■ **Task to carry out**: When you find the word "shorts" in a line of the entries, please copy the whole line.

Records excerpted from a collection
□ □ □ □ □ □ □
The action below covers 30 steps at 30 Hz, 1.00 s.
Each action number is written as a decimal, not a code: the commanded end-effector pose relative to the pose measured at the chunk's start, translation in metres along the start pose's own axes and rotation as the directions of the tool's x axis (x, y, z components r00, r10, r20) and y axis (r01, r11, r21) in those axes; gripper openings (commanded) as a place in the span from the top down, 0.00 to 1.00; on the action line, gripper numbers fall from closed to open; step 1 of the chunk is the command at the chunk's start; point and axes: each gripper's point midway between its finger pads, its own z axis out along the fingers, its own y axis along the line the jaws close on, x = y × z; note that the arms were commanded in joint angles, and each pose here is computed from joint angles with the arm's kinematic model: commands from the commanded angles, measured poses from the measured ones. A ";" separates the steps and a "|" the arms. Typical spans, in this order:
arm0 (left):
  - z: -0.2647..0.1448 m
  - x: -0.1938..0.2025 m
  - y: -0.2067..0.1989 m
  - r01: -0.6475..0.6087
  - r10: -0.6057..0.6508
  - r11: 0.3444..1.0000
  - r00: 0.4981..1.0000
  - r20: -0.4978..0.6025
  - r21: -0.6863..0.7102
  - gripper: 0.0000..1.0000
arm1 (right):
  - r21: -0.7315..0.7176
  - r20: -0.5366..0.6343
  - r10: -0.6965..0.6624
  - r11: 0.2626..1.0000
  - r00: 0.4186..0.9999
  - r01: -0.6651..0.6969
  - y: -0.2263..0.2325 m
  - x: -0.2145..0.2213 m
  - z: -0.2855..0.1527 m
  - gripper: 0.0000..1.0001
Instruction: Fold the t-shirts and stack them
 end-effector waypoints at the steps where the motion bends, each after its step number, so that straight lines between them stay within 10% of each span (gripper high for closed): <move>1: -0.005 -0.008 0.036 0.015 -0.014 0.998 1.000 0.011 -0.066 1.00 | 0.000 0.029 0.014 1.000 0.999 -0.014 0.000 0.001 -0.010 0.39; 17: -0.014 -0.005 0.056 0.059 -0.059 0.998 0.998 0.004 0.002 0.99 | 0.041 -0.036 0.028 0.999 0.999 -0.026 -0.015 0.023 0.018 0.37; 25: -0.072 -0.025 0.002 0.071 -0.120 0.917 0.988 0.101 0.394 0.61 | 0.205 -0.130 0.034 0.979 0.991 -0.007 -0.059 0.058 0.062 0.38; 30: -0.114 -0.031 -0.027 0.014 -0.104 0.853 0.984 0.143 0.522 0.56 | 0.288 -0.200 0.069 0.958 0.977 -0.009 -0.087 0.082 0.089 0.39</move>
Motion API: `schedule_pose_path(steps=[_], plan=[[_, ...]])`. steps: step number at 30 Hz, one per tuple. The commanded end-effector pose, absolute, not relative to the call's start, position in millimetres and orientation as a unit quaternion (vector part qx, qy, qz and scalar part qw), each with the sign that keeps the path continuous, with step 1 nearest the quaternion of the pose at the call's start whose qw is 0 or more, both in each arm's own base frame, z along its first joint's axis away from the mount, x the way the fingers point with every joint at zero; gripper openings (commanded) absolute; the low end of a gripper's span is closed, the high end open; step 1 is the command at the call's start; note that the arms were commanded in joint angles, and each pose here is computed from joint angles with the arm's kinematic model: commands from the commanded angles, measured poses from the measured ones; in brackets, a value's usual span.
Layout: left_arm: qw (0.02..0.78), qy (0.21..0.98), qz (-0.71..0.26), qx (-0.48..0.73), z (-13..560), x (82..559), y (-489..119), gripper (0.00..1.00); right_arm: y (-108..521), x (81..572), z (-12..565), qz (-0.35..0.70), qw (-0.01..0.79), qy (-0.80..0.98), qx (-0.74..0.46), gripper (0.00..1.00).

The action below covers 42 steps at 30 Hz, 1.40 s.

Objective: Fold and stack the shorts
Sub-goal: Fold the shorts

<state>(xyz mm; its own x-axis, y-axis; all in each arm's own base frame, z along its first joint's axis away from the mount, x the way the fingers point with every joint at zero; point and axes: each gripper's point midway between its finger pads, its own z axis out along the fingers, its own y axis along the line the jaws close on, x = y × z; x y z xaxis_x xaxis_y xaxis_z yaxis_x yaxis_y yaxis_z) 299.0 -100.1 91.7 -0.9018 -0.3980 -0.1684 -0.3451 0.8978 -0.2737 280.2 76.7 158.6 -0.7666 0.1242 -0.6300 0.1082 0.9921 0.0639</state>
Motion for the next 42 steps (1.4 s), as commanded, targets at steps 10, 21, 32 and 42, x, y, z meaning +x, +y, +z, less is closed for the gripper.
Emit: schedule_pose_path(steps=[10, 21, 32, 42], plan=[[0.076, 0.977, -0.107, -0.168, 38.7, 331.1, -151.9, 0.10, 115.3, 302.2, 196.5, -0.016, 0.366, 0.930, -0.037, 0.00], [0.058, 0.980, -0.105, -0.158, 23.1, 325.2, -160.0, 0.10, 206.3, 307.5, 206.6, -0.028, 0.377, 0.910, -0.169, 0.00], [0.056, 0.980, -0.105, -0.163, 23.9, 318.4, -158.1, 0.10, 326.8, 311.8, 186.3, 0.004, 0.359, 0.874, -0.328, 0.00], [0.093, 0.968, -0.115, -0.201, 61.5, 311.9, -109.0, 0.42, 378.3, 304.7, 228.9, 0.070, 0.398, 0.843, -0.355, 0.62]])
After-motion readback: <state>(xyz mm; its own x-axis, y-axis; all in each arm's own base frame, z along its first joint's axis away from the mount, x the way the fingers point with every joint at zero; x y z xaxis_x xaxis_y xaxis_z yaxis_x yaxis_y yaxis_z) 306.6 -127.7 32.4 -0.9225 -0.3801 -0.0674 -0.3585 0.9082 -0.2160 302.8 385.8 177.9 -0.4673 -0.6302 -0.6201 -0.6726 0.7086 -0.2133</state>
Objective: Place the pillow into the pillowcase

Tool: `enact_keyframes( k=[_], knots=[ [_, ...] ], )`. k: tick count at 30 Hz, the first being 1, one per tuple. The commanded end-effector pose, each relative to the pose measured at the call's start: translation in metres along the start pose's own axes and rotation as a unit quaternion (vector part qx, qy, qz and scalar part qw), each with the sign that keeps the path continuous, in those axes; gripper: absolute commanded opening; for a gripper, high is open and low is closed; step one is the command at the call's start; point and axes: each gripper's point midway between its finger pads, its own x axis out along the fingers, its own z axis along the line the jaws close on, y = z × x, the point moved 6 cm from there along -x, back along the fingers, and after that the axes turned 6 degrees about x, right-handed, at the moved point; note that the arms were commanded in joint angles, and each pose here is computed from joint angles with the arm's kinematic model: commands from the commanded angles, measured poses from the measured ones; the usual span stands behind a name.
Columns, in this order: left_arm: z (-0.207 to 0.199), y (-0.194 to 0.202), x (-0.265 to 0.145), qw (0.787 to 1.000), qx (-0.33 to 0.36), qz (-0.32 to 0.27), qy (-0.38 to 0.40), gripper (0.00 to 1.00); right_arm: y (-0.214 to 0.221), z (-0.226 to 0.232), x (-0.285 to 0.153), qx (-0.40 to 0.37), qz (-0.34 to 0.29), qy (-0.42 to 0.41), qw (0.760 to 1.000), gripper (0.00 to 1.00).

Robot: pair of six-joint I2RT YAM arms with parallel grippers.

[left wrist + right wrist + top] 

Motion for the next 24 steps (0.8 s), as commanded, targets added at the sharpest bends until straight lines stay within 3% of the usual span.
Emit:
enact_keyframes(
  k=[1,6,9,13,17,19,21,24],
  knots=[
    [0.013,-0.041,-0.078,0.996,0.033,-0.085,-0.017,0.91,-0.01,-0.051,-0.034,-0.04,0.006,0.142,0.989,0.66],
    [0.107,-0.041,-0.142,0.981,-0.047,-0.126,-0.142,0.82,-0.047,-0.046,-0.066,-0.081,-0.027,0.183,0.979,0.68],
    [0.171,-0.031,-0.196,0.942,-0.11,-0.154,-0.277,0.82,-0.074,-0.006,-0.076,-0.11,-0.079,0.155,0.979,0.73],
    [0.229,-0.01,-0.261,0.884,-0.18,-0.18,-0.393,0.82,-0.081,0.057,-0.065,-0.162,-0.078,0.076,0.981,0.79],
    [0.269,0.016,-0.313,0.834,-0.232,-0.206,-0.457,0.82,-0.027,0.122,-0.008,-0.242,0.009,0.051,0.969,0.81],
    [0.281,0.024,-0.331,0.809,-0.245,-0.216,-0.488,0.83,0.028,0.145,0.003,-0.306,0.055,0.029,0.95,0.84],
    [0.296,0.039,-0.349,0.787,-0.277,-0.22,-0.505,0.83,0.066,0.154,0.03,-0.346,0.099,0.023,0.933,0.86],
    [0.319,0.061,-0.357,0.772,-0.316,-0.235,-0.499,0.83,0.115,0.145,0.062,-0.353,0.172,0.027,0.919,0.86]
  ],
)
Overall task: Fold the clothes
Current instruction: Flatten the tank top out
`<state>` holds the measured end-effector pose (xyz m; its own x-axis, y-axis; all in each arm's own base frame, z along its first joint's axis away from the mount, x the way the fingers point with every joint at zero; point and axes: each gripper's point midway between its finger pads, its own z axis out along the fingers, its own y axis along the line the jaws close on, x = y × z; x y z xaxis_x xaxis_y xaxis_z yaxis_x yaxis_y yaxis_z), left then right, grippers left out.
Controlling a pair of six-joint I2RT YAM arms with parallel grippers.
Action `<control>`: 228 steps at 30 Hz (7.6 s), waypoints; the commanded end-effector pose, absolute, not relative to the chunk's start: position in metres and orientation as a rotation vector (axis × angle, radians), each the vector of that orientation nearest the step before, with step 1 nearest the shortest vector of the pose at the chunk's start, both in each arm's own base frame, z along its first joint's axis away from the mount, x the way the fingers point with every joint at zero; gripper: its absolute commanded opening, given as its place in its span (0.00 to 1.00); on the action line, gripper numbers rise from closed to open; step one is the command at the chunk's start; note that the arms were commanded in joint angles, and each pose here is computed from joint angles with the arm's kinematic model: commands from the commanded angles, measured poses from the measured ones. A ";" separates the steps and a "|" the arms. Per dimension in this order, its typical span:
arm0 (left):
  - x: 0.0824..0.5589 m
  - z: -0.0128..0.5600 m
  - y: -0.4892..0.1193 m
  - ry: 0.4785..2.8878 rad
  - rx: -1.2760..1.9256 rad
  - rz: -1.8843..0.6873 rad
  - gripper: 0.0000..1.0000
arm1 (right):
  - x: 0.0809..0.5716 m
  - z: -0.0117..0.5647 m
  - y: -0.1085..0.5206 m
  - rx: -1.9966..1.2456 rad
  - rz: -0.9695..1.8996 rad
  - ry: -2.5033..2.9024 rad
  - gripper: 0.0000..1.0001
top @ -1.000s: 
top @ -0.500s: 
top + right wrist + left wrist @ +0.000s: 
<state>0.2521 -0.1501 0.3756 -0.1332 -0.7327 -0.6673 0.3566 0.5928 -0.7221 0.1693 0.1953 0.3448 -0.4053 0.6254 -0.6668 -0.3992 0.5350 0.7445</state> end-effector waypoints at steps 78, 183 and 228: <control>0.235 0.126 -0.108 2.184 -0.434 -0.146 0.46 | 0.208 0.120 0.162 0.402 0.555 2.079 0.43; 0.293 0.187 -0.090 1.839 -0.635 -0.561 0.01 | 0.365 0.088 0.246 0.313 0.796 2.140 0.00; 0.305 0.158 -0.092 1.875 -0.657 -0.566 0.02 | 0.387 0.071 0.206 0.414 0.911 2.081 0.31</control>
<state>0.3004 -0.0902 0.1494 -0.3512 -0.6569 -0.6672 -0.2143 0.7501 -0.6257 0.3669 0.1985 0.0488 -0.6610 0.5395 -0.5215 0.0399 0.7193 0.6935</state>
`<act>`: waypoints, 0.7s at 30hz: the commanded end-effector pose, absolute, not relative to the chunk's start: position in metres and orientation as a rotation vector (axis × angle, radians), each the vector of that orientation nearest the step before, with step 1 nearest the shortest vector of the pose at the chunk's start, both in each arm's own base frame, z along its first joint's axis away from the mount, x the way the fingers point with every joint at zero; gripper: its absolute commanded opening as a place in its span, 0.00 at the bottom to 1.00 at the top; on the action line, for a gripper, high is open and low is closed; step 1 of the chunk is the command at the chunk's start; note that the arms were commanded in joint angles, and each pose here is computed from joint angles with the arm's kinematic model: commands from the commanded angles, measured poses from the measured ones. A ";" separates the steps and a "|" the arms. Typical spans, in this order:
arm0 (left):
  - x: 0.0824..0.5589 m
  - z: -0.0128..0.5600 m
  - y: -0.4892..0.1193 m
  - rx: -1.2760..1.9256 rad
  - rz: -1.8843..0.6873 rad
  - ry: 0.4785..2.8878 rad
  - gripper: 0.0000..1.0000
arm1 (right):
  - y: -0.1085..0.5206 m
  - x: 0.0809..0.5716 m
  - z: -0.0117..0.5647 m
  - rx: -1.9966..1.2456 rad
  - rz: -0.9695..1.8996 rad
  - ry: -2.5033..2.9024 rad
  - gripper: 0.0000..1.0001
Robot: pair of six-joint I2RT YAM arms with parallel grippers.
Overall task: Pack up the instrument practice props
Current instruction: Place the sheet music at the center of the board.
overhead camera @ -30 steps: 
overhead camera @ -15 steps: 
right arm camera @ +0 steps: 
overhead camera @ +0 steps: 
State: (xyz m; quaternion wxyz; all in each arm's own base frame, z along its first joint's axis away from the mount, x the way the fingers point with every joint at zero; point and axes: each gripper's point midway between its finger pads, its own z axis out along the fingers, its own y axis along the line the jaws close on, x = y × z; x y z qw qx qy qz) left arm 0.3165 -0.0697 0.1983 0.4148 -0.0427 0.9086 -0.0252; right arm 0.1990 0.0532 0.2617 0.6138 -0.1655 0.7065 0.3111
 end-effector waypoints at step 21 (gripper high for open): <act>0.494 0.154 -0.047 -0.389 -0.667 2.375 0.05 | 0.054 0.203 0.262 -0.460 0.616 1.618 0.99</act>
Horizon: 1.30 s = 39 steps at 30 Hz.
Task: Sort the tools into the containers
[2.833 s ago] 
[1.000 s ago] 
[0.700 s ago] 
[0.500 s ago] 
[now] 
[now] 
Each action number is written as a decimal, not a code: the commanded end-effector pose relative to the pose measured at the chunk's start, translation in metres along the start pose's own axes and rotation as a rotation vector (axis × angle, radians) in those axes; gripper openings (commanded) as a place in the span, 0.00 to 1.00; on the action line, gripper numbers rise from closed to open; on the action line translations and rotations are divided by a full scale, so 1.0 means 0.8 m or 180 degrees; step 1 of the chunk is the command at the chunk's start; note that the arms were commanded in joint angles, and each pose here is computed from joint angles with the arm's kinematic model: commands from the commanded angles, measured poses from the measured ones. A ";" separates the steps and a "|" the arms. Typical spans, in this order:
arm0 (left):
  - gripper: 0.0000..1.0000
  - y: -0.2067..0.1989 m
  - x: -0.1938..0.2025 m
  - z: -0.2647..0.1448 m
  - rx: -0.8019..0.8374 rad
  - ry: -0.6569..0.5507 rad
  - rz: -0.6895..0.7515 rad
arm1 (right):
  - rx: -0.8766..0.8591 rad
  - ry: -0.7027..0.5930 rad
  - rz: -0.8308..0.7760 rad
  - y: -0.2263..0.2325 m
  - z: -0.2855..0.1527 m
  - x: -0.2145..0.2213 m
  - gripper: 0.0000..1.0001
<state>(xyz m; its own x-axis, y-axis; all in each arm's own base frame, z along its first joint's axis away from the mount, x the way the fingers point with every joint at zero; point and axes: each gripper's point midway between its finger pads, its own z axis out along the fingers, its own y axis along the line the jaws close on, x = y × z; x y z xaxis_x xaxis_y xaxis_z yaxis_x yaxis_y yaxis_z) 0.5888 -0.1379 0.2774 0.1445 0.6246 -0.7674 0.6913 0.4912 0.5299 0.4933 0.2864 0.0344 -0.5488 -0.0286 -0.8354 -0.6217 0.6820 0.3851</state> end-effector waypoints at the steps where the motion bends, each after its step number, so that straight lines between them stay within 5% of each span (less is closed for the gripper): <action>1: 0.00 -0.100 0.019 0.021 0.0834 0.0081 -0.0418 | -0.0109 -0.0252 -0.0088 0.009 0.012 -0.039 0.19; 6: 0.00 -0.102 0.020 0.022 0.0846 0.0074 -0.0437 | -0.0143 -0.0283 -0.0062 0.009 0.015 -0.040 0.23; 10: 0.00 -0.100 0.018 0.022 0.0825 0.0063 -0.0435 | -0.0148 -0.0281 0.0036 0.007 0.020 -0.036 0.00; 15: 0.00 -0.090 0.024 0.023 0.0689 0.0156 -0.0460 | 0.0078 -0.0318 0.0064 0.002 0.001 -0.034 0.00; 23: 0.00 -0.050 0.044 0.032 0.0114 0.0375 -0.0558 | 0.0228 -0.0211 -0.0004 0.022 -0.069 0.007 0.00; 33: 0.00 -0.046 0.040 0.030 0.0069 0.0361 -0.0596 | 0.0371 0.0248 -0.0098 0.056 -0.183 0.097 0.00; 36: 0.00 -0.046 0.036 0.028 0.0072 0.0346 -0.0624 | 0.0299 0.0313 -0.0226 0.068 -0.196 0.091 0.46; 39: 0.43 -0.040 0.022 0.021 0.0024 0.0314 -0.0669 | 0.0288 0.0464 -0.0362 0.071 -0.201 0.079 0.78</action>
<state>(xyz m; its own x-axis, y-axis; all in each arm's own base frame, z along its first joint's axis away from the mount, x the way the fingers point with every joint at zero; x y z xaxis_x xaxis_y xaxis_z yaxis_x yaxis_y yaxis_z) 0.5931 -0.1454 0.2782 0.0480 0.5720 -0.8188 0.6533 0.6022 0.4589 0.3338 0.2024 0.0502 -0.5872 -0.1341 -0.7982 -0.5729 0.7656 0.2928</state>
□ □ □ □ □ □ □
■ **Response to the exercise**:
Objective: Fold and stack the shorts
Sub-goal: Fold the shorts

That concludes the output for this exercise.